The US Federal Reserve increased rates, however, due to cautious investor sentiment the price/yield moves were somewhat muted. This is due to a flight to saftey by investors, in the main through the purchasing of high quality government bonds. Major global sovereign bonds were also sought by investors as the sense of risk aversion continued late in the month.
Global high grade credit outperformed high yield junk bonds. Emerging market weakness continued through the month. Tighter liquidity conditions have also weighed heavily on the region
Global Equity Markets
Trade war concerns defined the world’s equity markets in June. All regions were affected and switched between risk-on and risk-off phases. Hardest hit was the Asian region led by China and its proxy Hong Kong as well as Global Emerging Market countries. The U.S. and Europe managed to close the month almost unchanged albeit large price swings, which worked their way into a higher volatility reading.
In terms of world sector performance, major shifts happened from cyclical (e.g. Financials, Industrials, Materials) to defensive (e.g. Consumer Staples, Health Care, Utilities) sectors.
It remains to be seen if the aggressive US trade protectionist rhetoric will have meaningful adverse economic consequences. We are taking the view, that actual trade restrictions will be less severe than threatened and will not derail the global economic expansion.
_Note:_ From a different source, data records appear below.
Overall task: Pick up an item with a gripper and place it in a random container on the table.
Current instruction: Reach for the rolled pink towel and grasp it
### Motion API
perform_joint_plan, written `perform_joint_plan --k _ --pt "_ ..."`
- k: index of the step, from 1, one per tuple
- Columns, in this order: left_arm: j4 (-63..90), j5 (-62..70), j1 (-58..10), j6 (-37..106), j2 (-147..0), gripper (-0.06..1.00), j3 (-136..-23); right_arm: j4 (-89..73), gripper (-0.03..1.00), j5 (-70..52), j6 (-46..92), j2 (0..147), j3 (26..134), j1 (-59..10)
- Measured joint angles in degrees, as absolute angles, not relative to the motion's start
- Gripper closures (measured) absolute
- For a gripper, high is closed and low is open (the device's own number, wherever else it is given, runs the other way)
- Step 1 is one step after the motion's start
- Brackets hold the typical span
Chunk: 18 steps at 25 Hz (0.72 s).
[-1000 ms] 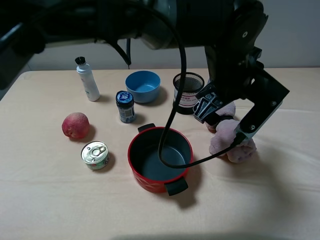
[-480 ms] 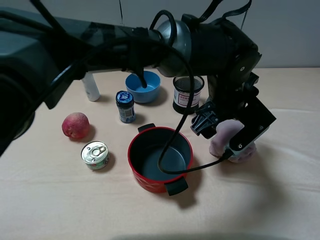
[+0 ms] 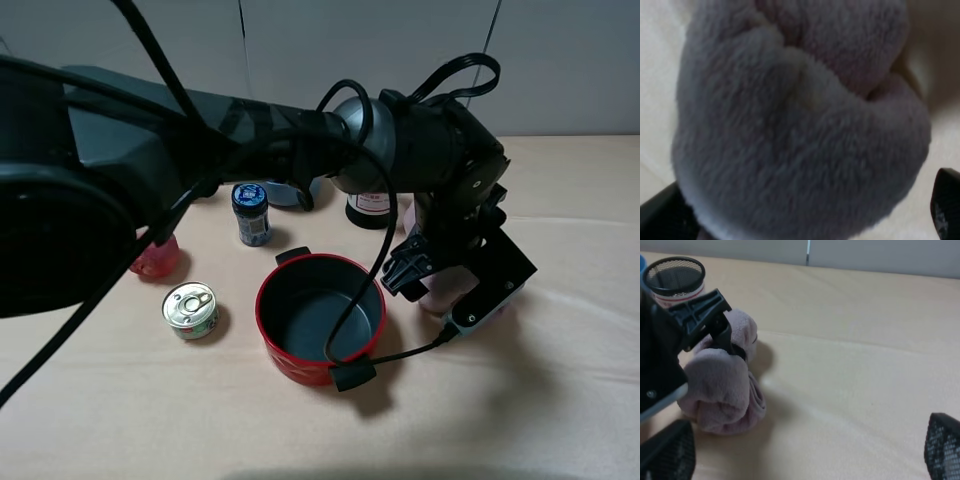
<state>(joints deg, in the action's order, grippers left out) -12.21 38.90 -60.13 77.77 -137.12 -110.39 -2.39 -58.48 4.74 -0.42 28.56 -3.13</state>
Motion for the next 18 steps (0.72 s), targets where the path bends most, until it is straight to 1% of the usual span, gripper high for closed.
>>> perform_joint_plan --k 8,18 --pt "-11.41 36.22 -60.13 77.77 -138.85 0.02 -110.5 -2.75 0.27 -58.48 4.74 -0.42 28.56 -3.13" --pt "-10.91 35.92 -60.13 77.77 -138.85 0.04 -110.57 -2.8 0.27 -58.48 4.74 -0.42 28.56 -3.13"
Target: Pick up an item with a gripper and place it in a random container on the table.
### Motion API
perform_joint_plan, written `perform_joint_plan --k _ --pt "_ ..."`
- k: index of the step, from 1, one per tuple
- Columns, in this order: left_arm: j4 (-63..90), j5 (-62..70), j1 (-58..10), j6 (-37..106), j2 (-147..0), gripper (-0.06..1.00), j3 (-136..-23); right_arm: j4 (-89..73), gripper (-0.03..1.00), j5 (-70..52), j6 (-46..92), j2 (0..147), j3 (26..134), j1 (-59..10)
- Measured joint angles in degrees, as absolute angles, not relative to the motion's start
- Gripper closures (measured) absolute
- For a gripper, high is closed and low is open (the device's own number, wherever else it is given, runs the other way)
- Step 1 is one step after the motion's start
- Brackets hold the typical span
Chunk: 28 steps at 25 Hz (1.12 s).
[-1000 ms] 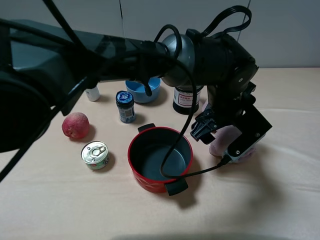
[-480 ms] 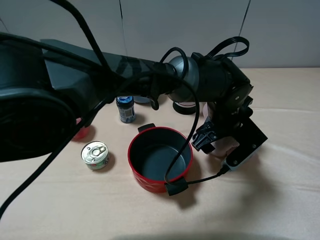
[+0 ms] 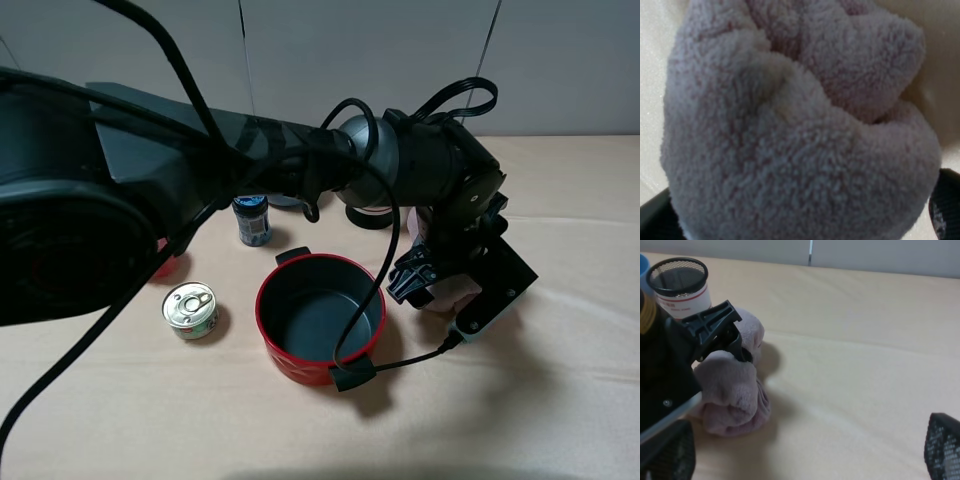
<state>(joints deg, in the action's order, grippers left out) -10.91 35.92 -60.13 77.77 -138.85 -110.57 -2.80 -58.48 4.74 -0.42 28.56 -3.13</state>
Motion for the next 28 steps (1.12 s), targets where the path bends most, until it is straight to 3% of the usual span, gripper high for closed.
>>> perform_joint_plan --k 6,12,28 --pt "-9.76 34.38 -60.13 77.77 -138.85 0.16 -110.57 -2.82 0.27 -58.48 4.74 -0.42 28.56 -3.13" --pt "-9.74 33.42 -60.13 77.77 -138.85 0.53 -110.74 -2.82 0.27 -58.48 4.74 -0.42 28.56 -3.13" --pt "-6.45 32.73 -60.13 77.77 -138.8 0.54 -110.74 -2.87 0.27 -58.48 4.74 -0.42 28.56 -3.13"
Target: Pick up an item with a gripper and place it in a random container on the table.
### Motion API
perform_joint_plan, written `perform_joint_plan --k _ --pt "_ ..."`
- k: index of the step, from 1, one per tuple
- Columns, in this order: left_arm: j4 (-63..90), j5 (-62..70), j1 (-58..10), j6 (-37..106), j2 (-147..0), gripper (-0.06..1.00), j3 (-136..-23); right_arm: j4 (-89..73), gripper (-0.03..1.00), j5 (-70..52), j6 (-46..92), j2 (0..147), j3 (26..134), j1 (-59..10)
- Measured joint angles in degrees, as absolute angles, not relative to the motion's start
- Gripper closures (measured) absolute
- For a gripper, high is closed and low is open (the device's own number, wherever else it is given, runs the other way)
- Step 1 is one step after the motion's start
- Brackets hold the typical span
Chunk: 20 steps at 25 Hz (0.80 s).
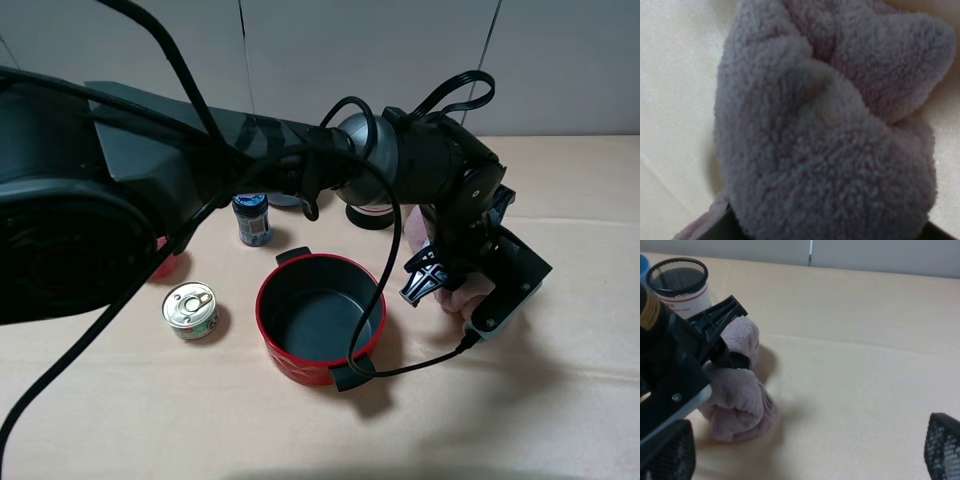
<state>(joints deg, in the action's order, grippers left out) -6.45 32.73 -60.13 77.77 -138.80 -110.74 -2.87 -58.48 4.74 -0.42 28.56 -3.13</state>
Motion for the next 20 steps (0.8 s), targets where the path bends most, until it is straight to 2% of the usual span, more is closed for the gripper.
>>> perform_joint_plan --k 20 --pt "-5.29 43.02 -60.13 69.13 -125.26 0.55 -110.74 -3.64 0.27 -58.48 4.74 -0.42 28.56 -3.13"
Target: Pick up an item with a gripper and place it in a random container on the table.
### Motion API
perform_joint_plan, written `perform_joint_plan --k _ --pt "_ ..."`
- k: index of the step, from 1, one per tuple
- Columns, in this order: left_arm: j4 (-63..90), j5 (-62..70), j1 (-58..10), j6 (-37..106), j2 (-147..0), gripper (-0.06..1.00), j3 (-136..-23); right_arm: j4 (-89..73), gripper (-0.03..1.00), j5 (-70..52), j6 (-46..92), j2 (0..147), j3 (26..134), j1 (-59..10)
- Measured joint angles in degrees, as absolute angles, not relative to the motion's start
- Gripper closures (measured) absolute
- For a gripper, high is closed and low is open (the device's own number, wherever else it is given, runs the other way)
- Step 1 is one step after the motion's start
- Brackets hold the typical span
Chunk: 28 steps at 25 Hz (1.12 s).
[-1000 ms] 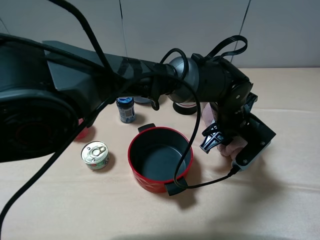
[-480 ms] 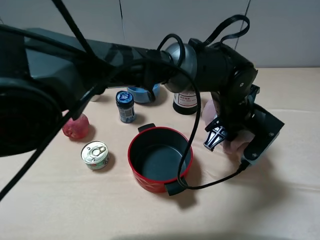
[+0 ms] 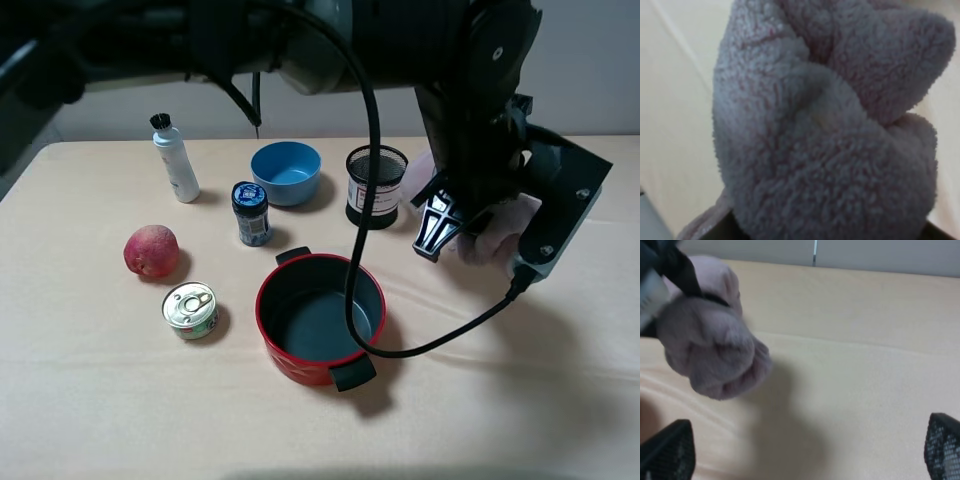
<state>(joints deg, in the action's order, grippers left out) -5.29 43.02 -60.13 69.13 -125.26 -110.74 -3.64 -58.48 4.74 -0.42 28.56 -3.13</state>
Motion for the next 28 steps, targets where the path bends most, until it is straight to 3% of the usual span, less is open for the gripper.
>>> perform_joint_plan --k 28 --pt "-0.8 54.74 -60.13 34.73 -107.19 0.55 -106.85 -3.79 0.27 -58.48 4.74 -0.42 28.56 -3.13"
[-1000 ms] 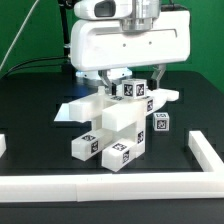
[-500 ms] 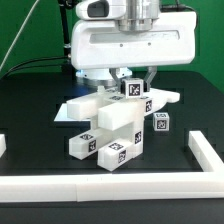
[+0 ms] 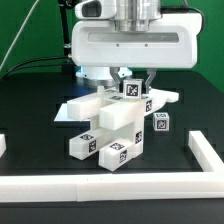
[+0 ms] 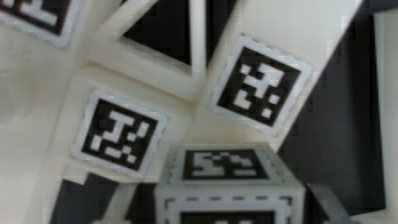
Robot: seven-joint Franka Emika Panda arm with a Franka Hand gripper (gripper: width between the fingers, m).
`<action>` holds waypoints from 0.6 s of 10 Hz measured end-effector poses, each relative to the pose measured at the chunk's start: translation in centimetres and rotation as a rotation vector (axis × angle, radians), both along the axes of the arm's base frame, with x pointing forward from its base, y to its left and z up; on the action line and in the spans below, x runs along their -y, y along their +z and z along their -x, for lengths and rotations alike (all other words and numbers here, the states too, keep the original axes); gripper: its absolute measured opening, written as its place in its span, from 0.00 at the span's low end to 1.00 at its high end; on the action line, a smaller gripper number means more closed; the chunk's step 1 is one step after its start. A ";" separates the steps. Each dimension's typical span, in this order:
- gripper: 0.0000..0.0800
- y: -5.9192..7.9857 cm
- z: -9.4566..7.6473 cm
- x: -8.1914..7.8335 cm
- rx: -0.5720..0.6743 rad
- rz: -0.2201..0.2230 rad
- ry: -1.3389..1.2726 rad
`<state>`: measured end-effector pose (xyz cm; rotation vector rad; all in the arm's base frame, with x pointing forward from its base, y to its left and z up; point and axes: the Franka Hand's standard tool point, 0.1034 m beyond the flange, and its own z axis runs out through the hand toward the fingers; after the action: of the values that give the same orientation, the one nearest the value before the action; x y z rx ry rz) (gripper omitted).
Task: Assemble chair
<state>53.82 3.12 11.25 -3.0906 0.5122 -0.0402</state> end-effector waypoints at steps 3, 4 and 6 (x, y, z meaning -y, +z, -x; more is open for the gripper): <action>0.33 -0.1 -0.2 0.5 -0.003 -0.021 -0.227; 0.34 -0.1 -0.2 0.3 -0.003 -0.022 -0.261; 0.55 -0.2 -0.2 0.3 -0.003 -0.021 -0.244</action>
Offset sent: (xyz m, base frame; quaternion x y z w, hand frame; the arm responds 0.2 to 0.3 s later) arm 0.0000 0.0000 0.0000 0.0000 0.0000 0.1938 0.9810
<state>54.01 2.78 11.10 -2.9886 0.8804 -0.0311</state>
Financial markets will remain choppy until trade uncertainties recede and global growth momentum bottoms. While the threat of protectionism has risen in recent weeks, we do not expect trade restrictions to derail the global expansion. Accordingly, we remain moderately pro-growth in our investment stance.
Volatility in global bonds should ease through the remaining of the year. Emerging market debt valuations have cheapened and look attractive on a relative basis versus High Yield. Central Banks will continue to normalize monetary policy and yields should creep higher, however, investors should be compensated by credit spread contribution. Uncertainties and looming risks will continue to be an anchor on major government yield curves. We continue to position selectively across the US Dollar denominated High Yield and Emerging Market sub-sectors whilst maintaining a bias to short duration and a heavy weighting to BBB credit.
We expect the equity market to remain range-bound in the near run as a strong corporate earnings outlook is offset by ongoing trade tensions, overseas growth concerns, and geopolitical uncertainties. The 6-12 month outlook for the global economy remains constructive, and rising earnings will enable stocks to resume their uptrend later this year. Against this backdrop, we maintain a moderately pro-growth positioning stance.
The US Dollar has found support in recent weeks and it’s appreciation has only moderated by careful delivery of guidance by central bankers and the difficulties expected from trade difficulties. We believe the US Federal Reserve will stay on it’s normalisation path (supporting the strength) and trade difficulties to relax. The Euro should remain accommodative until in to 2019 and the Japanese Yen will strengthen in times of uncertainty and caution, acting as a haven. Emerging Market currencies will falter on trade tension and US Dollar strength.
Energy prices will continue to be led by OPEC meetings and negotiations of output through to 2019. Metals may suffer further on trade tariff announcements and implementation. Precious metals will remain supported in times of uncertainty.